Why is it important to worry about other elements of A if we can show with just those two that A is both in B and also not equal because it doesn't contain one of B's elements?

Edit: I get it now. I'm saying the difference between what could be

$A \cap B$

instead of

$A \subset B$

 

[vela]

Why is it important to worry about other elements of A if we can show with just those two that A is both in B and also not equal because it doesn't contain one of B's elements?

Edit: I get it now.

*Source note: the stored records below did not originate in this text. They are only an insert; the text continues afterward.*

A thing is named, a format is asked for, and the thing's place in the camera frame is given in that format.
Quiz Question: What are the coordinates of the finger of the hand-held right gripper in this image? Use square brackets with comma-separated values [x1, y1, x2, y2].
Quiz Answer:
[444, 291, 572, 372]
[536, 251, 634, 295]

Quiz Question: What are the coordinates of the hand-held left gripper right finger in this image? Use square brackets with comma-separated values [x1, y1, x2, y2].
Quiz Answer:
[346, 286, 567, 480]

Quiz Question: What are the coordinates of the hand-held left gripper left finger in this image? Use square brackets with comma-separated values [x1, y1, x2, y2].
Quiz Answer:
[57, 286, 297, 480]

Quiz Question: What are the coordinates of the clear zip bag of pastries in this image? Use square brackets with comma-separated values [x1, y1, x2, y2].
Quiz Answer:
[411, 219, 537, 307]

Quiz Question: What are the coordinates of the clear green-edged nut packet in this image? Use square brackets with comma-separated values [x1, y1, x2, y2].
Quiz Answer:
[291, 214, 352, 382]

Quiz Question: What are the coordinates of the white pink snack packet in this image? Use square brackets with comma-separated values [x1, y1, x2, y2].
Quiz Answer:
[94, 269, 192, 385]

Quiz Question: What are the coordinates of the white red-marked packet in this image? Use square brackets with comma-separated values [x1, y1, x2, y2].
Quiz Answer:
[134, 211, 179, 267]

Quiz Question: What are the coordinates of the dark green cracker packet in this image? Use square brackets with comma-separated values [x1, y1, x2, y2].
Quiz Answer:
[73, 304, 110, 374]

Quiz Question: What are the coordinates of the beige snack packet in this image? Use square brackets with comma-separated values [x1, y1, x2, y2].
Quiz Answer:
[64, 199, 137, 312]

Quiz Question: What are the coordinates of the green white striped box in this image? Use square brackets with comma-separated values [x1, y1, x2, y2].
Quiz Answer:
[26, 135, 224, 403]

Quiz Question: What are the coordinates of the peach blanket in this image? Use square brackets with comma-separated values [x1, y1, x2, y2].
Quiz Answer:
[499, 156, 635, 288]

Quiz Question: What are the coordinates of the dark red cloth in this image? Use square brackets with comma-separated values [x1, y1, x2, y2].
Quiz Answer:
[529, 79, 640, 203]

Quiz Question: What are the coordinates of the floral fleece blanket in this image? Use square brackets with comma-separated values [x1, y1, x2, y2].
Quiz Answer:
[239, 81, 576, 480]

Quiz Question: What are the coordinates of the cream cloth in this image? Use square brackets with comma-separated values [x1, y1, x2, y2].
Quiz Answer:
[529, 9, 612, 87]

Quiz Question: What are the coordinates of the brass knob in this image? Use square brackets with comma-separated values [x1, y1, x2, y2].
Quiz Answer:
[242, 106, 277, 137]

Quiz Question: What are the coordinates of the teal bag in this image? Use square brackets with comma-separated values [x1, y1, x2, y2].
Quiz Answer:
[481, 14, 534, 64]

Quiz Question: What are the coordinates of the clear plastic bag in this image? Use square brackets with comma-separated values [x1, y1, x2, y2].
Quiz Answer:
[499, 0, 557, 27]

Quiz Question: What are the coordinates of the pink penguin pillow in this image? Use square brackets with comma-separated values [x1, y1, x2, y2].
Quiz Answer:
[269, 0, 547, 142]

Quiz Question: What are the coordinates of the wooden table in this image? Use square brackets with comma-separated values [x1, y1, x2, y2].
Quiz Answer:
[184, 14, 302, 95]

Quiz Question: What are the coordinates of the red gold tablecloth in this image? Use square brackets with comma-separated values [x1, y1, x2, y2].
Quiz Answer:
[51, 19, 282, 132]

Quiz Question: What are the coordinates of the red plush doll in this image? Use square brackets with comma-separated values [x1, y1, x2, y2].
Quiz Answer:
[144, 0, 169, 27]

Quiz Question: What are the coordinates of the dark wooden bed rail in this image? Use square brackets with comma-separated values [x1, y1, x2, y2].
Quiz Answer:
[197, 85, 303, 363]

I'm saying the difference between what could be

$A \cap B$

instead of

$A \subset B$

I'm not sure what you mean here.

In your argument, you assumed $x=1$, then said $x \in A$ and $x \in B$. All you've really argued is that 1 is an element of both A and B. Note that what you wrote would hold for the sets A={1,3} and B={1,2}, but in that case, A is clearly not a subset of B.

To prove that a set A is a subset of set B, you need to show that for all $x$, $x\in A$ implies $x \in B$. In other words, you want to show is if $x \in A$, then $x \in B$. So start with the assumption that $x \in A$. Write "Let $x \in A$" first and go from there. What can you say about $x$ given what you know about the set A? Show step by step that you can conclude that $x \in B$.